### SOURCE DATA ###

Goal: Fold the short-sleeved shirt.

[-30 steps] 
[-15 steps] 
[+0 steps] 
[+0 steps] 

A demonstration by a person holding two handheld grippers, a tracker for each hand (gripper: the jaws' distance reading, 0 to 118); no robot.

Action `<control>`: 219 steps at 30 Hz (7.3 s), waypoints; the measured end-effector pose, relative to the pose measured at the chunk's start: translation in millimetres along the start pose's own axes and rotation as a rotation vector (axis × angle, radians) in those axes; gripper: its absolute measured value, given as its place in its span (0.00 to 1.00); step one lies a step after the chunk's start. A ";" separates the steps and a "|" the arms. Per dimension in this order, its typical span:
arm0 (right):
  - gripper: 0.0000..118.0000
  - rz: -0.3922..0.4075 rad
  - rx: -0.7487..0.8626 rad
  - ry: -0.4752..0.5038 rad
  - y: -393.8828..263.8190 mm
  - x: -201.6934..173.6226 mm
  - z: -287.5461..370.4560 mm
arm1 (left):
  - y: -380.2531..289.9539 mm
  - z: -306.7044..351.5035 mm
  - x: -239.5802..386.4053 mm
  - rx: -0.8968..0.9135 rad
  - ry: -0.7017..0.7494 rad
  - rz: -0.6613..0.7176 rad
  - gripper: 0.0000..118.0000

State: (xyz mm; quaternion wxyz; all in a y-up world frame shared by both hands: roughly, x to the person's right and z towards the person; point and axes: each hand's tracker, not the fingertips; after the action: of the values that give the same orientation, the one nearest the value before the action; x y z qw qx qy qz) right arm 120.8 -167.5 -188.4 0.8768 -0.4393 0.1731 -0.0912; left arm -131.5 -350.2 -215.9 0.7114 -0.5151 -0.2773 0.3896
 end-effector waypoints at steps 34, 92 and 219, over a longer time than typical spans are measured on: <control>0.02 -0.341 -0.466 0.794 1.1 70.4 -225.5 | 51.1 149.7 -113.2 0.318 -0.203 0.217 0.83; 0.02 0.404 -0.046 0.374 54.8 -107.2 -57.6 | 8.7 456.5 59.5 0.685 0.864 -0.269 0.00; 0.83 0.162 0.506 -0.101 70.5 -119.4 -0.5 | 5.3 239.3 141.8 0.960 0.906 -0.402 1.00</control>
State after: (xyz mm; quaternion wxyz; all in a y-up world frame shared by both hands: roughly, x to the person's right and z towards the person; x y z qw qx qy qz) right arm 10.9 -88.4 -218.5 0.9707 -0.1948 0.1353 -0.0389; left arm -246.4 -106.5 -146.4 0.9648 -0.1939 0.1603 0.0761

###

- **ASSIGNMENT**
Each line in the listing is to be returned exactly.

- **ANSWER AREA**
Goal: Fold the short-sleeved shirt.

[-30 steps] 
[-15 steps] 
[+0 steps] 
[+0 steps] 

A demonstration by a person holding two handheld grippers, a tracker for each hand (gripper: the jaws' distance reading, 0 to 118); no robot.

Action `<control>`: 219 steps at 30 Hz (7.3 s), waypoints; the measured end-effector pose, relative to the pose measured at the chunk's start: translation in millimetres along the start pose's own axes and rotation as a rotation vector (axis × angle, radians) in those axes; gripper: its absolute measured value, given as its place in its span (0.00 to 1.00); step one lies a step after the chunk's start. A ";" separates the steps and a "|" the arms. Per dimension in this order, its typical span:
arm0 (right):
  - gripper: 0.0000..118.0000
  - rz: -0.3922..0.4075 rad
  - rx: -0.7487..0.8626 rad
  - ry: -0.4752..0.5038 rad
  - y: -393.8828..263.8190 mm
  - x: -201.6934..173.6226 mm
  - z: -287.5461..370.4560 mm
arm1 (left):
  - y: -380.2531..289.9539 mm
  - z: -306.7044..351.5035 mm
  - x: -239.5802..386.4053 mm
  - rx: -0.8968..0.9135 rad
  - ry: -0.7017..0.7494 rad
  - rz: -0.6613..0.7176 rad
  - gripper: 0.0000..118.0000

State: (xyz mm; quaternion wxyz; all in a y-up world frame shared by both hands: roughly, x to the person's right and z towards the person; point and axes: each hand's tracker, not the fingertips; after the action: of the values that give the same orientation, the one nearest the value before the action; x y z qw qx qy qz) right arm 120.8 -167.5 -188.4 0.8768 -0.4393 0.1731 -0.0912; left arm -131.5 -350.2 -215.9 0.7114 -0.5151 -0.2773 0.3896
 end-effector waypoints at steps 34, 92 and 219, over a longer time than typical spans are measured on: <control>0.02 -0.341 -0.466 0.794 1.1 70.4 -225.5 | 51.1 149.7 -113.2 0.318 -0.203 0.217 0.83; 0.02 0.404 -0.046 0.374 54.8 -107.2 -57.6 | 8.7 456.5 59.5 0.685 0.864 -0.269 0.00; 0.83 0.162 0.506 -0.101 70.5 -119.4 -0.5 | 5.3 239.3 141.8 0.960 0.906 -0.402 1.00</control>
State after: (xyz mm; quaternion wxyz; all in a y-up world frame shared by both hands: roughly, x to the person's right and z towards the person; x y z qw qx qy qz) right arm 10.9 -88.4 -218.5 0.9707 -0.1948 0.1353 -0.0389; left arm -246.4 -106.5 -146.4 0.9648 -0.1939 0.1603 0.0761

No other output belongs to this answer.